Derivative-based pre-training of graph neural networks for materials property predictions†
Abstract
While pre-training has transformed many fields in deep learning tremendously, its application to three-dimensional crystal structures and materials science remains limited and under-explored. In particular, devising a general pre-training objective which is transferable to many potential downstream tasks remains challenging. In this paper, we demonstrate the benefits of pre-training graph neural networks (GNNs) with the objective of implicitly learning an approximate force field via denoising, or explicitly via supervised learning on energy, force, or stress labels. For implicit learning of the force field, we find there are significant benefits to training the model on the derivatives of the output, rather than on the output itself. We further show an explicit training of the force field using labelled data yields an even greater benefit than implicit training, and similarly benefits from a derivative-based training objective. We find that overall, the best pre-training performance can be achieved by explicitly learning the full combination of energy, force, and stress labels using output derivatives.

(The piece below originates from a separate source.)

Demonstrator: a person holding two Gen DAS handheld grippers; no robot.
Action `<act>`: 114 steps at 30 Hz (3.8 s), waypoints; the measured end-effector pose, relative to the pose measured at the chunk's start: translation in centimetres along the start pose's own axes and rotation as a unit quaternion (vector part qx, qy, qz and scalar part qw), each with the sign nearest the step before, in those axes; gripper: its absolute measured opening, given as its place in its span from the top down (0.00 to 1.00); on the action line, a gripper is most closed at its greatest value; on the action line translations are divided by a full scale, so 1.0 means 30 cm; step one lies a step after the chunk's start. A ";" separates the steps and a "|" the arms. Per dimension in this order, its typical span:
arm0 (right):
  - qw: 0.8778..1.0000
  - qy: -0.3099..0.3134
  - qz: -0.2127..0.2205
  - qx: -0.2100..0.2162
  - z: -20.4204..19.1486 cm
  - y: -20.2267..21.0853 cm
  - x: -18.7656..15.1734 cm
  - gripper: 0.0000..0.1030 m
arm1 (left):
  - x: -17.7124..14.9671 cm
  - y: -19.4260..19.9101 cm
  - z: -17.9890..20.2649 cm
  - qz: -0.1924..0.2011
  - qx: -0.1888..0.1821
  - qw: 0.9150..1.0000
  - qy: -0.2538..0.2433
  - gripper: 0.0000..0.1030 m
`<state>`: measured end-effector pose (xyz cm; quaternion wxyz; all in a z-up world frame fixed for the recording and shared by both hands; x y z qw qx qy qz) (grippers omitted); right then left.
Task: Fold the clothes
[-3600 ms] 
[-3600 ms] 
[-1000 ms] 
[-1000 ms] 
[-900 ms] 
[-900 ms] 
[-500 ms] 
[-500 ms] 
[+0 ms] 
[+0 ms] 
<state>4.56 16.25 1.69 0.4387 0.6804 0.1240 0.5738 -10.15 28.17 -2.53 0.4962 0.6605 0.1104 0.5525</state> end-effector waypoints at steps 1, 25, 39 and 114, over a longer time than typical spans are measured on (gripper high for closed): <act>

This pre-training approach is advantageous as it leverages readily available forces from non-equilibrium structures produced during ab initio calculations, enabling the usage of significantly larger datasets for pre-training than using only equilibrium structures in denoising. We demonstrate the effectiveness of this approach on a wide range of materials property benchmarks across many materials systems and properties. These results suggest exciting future opportunities for scaling up pre-training on GNNs to build foundational models in materials science.